Я вспомнила, как Вита носила его по дому и саду: беспечно, словно забыв о его существовании. Он сидел у нее на руках с довольным и беззаботным видом; его коротенькие лапки и круглая голова расслабленно болтались в такт ее шагам. Я вспомнила, как она бережно пересаживала собачку мне на руки, как ласково смеялась над ней в пятницу вечером в саду, когда та сидела у нее на коленях и неотрывно на нее смотрела. Она не стесняясь кормила Зверя кусочками со стола, хотя других за это строго отчитывала. Из всего, что Вита сделала тем летом, лишь решение бросить собаку свидетельствовало о ее очевидной жестокости. Этот поступок никак не объяснялся банальным эгоизмом. Я взяла собаку и убедила себя, что именно этого Вита и хотела, когда в день отъезда посадила его в сарай и закрыла дверь.
Я без труда представила, как Вита и Ролло легко начинают новую жизнь. Эта жизнь, несомненно, будет комфортной и даже роскошной. Уязвимость есть у большинства из нас; уязвимыми нас делает то, что мы любим. Но Вита с Ролло отличались от большинства. Впрочем, я не завидую этой их неуязвимости.

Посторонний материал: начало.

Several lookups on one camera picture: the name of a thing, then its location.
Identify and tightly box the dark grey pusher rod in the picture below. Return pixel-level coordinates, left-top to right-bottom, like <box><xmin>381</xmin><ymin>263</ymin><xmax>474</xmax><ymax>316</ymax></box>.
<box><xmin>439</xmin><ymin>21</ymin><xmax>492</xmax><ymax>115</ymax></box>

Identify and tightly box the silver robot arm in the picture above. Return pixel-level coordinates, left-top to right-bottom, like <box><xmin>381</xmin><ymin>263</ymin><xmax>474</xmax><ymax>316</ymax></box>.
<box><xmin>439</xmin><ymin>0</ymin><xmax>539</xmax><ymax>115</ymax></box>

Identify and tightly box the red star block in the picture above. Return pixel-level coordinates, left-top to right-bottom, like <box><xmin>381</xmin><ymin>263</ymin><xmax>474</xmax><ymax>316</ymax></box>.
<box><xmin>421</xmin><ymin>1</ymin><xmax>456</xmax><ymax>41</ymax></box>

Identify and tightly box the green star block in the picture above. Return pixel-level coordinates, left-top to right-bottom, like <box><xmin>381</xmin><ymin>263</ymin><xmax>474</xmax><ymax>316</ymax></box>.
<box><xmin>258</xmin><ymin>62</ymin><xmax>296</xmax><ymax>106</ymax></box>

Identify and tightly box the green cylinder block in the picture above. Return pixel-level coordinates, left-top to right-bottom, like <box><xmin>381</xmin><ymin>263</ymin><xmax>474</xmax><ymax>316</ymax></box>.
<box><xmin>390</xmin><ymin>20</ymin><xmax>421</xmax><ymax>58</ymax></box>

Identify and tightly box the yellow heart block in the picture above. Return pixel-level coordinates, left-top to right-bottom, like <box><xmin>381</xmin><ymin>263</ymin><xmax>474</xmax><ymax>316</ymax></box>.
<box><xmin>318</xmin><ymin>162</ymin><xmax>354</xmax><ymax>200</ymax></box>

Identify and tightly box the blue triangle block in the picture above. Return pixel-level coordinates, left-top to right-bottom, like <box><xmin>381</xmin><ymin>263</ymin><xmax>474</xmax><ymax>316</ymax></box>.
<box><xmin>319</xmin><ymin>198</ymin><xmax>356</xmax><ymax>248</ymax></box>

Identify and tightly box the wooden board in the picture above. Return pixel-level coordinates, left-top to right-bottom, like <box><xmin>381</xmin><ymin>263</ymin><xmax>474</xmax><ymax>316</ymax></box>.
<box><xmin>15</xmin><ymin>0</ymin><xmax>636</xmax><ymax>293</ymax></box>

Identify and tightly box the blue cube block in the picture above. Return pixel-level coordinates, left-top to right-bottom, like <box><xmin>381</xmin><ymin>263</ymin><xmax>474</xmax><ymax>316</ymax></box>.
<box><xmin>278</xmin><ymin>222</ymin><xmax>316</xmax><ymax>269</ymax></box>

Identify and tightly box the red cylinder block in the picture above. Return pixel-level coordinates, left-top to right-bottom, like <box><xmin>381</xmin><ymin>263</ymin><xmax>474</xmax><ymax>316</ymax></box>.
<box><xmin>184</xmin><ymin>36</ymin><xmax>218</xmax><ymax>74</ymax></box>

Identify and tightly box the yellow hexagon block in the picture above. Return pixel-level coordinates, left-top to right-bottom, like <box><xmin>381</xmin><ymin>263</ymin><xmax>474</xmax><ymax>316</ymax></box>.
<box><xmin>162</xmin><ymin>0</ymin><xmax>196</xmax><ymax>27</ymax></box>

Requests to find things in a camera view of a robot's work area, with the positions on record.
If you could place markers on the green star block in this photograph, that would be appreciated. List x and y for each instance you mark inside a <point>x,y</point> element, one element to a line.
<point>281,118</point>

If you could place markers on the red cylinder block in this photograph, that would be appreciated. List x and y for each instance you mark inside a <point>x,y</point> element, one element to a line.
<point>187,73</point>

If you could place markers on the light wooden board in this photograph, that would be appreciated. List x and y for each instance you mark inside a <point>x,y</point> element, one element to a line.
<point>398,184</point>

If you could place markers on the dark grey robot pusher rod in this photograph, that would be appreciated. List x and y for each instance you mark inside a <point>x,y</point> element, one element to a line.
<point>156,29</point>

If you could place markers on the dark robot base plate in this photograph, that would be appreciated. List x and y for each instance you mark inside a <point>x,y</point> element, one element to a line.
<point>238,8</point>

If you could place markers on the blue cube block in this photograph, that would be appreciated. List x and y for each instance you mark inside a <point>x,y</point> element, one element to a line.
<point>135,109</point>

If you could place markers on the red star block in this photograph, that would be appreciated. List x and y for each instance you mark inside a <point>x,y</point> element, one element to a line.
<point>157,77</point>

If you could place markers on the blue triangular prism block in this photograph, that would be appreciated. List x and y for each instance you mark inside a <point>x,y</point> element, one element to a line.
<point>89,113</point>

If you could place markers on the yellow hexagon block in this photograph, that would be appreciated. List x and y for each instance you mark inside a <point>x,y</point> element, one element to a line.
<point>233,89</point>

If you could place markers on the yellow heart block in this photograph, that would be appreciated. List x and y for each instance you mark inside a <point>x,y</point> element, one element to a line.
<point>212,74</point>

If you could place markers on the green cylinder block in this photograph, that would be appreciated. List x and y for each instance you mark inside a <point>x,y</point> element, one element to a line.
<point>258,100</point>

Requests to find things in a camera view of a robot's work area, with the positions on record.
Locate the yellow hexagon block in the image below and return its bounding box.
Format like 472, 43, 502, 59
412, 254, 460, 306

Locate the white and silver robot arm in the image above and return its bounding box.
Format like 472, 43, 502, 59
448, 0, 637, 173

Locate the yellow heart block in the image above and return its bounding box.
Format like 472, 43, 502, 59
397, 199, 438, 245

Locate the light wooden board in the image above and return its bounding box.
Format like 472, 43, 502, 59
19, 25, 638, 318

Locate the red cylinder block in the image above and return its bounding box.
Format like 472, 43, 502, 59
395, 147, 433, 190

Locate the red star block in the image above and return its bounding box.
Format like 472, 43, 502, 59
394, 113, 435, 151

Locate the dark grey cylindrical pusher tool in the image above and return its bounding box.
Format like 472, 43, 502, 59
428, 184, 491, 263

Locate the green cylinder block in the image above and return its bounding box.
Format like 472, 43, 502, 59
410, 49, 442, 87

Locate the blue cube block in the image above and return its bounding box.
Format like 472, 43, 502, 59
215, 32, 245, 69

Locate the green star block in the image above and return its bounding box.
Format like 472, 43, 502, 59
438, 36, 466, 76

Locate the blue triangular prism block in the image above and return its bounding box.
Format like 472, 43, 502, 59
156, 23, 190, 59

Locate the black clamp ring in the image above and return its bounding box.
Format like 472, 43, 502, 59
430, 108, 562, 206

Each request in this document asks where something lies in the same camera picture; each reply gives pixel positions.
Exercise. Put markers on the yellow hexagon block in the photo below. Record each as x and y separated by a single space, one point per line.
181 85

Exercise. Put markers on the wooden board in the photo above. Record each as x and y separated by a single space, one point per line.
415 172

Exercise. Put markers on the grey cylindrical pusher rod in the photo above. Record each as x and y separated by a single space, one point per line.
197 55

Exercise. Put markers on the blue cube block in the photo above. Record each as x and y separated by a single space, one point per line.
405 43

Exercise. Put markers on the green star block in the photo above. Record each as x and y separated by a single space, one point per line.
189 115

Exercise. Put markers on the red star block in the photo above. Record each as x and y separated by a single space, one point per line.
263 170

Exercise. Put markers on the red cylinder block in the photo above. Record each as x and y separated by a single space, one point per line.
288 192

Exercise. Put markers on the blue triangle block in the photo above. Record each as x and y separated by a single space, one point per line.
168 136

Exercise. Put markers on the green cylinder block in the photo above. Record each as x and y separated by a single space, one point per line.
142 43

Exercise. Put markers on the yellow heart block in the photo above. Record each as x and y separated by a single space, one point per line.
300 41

Думая о Ролло, я вспоминаю не его ослепительную улыбку, нарядные костюмы и забавные истории. Я вспоминаю, как он стоял на дорожке около машины после вечеринки в саду – уставший, потный, в помятом и обвисшем льняном костюме. Он знал, что скоро уедет из дома Тома, знал, что они заберут с собой Долли и та никогда ко мне не вернется. Я понимала, что он заключил с женой какую-то сделку, чтобы задобрить ее, и смысл этой сделки заключался в том, что Долли будет жить у них и они будут содержать ее, не жалея средств. Ему снова пришлось пойти на уступки, как при вынужденном отъезде из Лондона после того, как Вита забрала ребенка Аннабел; возможно, ему регулярно приходилось обустраивать жизнь заново на новом месте для себя и жены. На его блестевшем от пота лице читалось разочарование; костюм был неудобным и слишком нарядным. Таким мне запомнился Ролло.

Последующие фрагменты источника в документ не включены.